No Brasil, o entendimento não é diferente. Analisando puramente do ponto de vista legislativo, conclui-se que a legislação brasileira não possui um arcabouço regulatório que permita a concessão da autoria de uma obra a uma IA.  

A redação da Lei nº 9.610/98 outorga proteção autoral a obras intelectuais “oriundas das criações do espírito”, o que impede a atribuição de autoria a sistemas de inteligência artificial, os quais, naturalmente, carecem de espírito. 

Ainda, o autor é conceituado nesta mesma lei como “a pessoa física criadora de obra literária, artística ou científica”. Dessa forma, a doutrina majoritária no Brasil entende que obras criadas por IA não são passíveis de proteção autoral.

Contudo, persiste a discussão sobre a eventual proteção, dependendo da quantidade de conteúdo protegido por direito autoral utilizado na produção de material pela IA. Imaginemos, por exemplo, a utilização da IA para produzir figuras de personagens famosos de desenhos animados ou até mesmo para criar uma fotografia utilizando o rosto de uma celebridade.
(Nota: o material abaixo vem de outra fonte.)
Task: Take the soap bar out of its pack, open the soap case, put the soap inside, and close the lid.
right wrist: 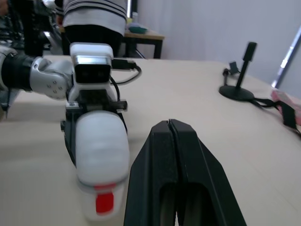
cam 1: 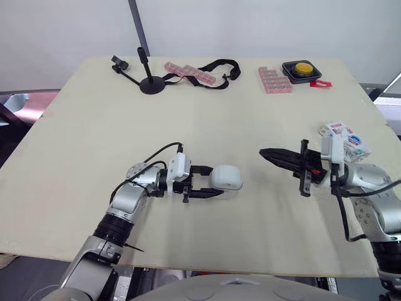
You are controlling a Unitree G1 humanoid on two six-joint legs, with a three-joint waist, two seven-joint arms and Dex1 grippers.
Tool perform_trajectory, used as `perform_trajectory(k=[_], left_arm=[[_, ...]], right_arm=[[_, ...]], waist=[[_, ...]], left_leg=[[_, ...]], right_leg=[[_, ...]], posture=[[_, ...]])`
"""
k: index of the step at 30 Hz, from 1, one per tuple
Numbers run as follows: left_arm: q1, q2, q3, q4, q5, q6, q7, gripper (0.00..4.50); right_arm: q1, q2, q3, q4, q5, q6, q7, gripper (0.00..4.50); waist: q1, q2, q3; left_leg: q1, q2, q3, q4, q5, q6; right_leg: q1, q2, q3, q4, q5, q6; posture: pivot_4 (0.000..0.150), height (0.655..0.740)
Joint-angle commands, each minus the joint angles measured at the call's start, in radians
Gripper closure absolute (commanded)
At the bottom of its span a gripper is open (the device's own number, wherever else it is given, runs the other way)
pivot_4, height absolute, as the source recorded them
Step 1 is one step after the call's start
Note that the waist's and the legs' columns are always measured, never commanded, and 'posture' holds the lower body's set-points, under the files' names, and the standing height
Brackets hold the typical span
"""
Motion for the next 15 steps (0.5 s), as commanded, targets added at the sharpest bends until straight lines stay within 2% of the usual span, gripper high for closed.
perform_trajectory(k=[1, 7, 15], left_arm=[[-0.003, 0.006, 0.006, -0.009, 0.002, -0.007, 0.005, 2.61], [-0.001, 0.005, 0.006, -0.013, 0.001, -0.003, 0.009, 2.61], [0.001, 0.006, 0.008, -0.018, 0.002, 0.002, 0.019, 2.61]], right_arm=[[-0.058, -0.016, 0.046, -0.110, 0.036, 0.077, -0.015, 4.46], [-0.117, -0.015, 0.134, -0.156, -0.012, 0.148, -0.038, 4.46], [-0.107, -0.044, 0.181, -0.126, -0.080, 0.167, -0.034, 4.46]], waist=[[0.000, 0.000, 0.000], [0.001, 0.000, 0.000], [0.001, 0.000, 0.000]], left_leg=[[0.000, 0.000, 0.000, 0.000, 0.001, -0.001], [0.000, 0.000, 0.000, 0.000, 0.001, -0.002], [0.000, 0.000, 0.000, -0.001, 0.001, -0.004]], right_leg=[[0.000, 0.000, 0.000, 0.000, 0.000, 0.000], [0.000, 0.000, 0.000, 0.000, 0.000, 0.000], [0.000, 0.000, 0.000, -0.001, 0.000, 0.000]], posture=[[0.150, 0.7400], [0.150, 0.7400], [0.150, 0.7400]])
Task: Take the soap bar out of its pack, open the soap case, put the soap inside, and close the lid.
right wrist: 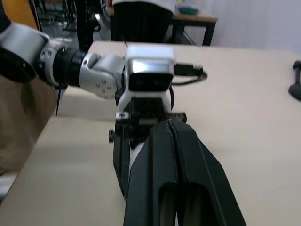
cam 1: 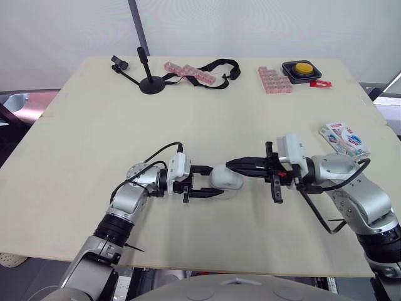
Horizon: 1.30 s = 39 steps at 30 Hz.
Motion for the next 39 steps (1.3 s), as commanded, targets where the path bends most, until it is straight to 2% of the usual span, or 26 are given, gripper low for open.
perform_trajectory(k=[1, 8, 17, 39], left_arm=[[0.001, 0.008, 0.008, -0.019, 0.002, 0.001, 0.011, 2.61], [0.002, 0.017, 0.011, -0.023, 0.002, 0.006, 0.011, 2.61], [-0.002, 0.019, 0.011, -0.020, 0.002, 0.006, 0.012, 2.61], [-0.002, 0.017, 0.010, -0.017, 0.007, 0.002, 0.020, 2.61]], right_arm=[[-0.002, -0.004, -0.009, -0.015, -0.007, -0.010, 0.005, 4.46], [0.006, -0.005, -0.009, -0.001, -0.018, -0.021, 0.022, 4.46], [0.001, -0.030, 0.027, 0.040, -0.103, -0.018, 0.030, 4.46], [-0.027, -0.029, 0.086, 0.047, -0.149, -0.022, 0.030, 4.46]], waist=[[0.000, 0.000, 0.000], [-0.001, 0.000, 0.000], [-0.003, 0.000, 0.000], [-0.005, 0.000, 0.000]], left_leg=[[0.000, 0.000, 0.000, 0.000, 0.000, 0.000], [0.000, 0.000, 0.000, 0.000, 0.000, 0.000], [0.001, 0.000, 0.000, -0.001, 0.000, -0.001], [0.002, 0.000, 0.000, -0.001, 0.000, -0.001]], right_leg=[[0.000, 0.000, 0.000, 0.000, 0.000, 0.000], [0.000, 0.000, 0.000, 0.000, 0.000, 0.000], [0.000, 0.000, 0.000, 0.000, 0.000, 0.000], [0.004, 0.000, 0.000, -0.001, 0.000, 0.000]], posture=[[0.150, 0.7400], [0.150, 0.7400], [0.150, 0.7400], [0.150, 0.7400]])
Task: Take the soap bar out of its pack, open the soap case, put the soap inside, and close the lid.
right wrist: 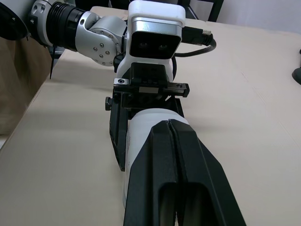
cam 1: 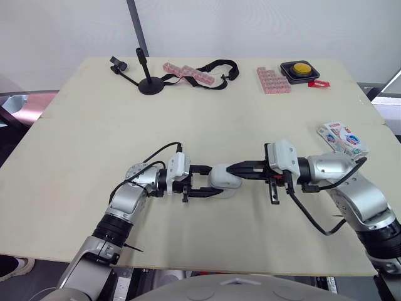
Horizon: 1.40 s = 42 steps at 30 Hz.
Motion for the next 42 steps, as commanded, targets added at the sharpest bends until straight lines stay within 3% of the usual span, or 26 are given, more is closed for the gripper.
perform_trajectory(k=[1, 30, 42], left_arm=[[-0.004, 0.010, 0.010, -0.014, 0.007, -0.005, 0.009, 2.61], [-0.001, 0.010, 0.007, -0.021, 0.008, -0.002, 0.016, 2.61], [0.003, 0.015, 0.006, -0.024, 0.008, 0.004, 0.009, 2.61]], right_arm=[[0.000, -0.013, 0.043, 0.010, -0.045, 0.026, -0.002, 4.46], [-0.089, -0.039, 0.179, 0.006, -0.099, 0.186, -0.006, 4.46], [-0.136, -0.014, 0.048, 0.029, -0.029, 0.156, -0.026, 4.46]], waist=[[-0.001, 0.000, 0.000], [-0.003, -0.002, -0.002], [-0.003, -0.004, -0.003]], left_leg=[[0.000, 0.000, 0.000, 0.000, 0.000, 0.000], [0.003, 0.000, 0.000, -0.005, 0.001, -0.002], [0.005, 0.000, 0.000, -0.009, 0.002, -0.004]], right_leg=[[0.000, 0.000, 0.000, 0.000, 0.000, 0.000], [0.005, 0.000, 0.000, -0.003, 0.000, 0.000], [0.006, 0.000, 0.000, -0.005, 0.000, 0.000]], posture=[[0.150, 0.7400], [0.150, 0.7400], [0.150, 0.7400]])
Naturalmente, parece inapropriado que essa utilização seja completamente imune à proteção do direito autoral. 

A legislação

O Projeto de Lei apresentado pelo deputado Aureo Ribeiro (PL1473/23) busca obrigar empresas que operam sistemas de inteligência artificial a disponibilizar ferramentas que permitam aos autores restringir o uso de seus materiais pelos algoritmos. 

Contudo, a viabilidade técnica para implementar tais controles permanece uma incógnita, dada a natureza opaca das IAs, frequentemente referidas como “caixas-pretas”, e à massiva quantidade de dados utilizada para treinar uma IA.  

Diante desse quadro, a sociedade se encontra em uma encruzilhada, equilibrando a necessidade de preservar a originalidade e a propriedade intelectual com a inovação trazida pela inteligência artificial. A questão central permanece: como conciliar a proteção de direitos autorais com a natureza evolutiva e desafiadora da IA? 

Em última análise, o desafio é encontrar soluções éticas e jurídicas que garantam a justa compensação aos criadores, ao mesmo tempo em que fomentam o desenvolvimento tecnológico. O futuro da proteção de direitos autorais no cenário da IA dependerá, em grande parte, da capacidade da sociedade e da legislação evoluírem em sincronia com os avanços tecnológicos, alcançando um equilíbrio que promova a inovação responsável e respeite as contribuições humanas para a criação artística.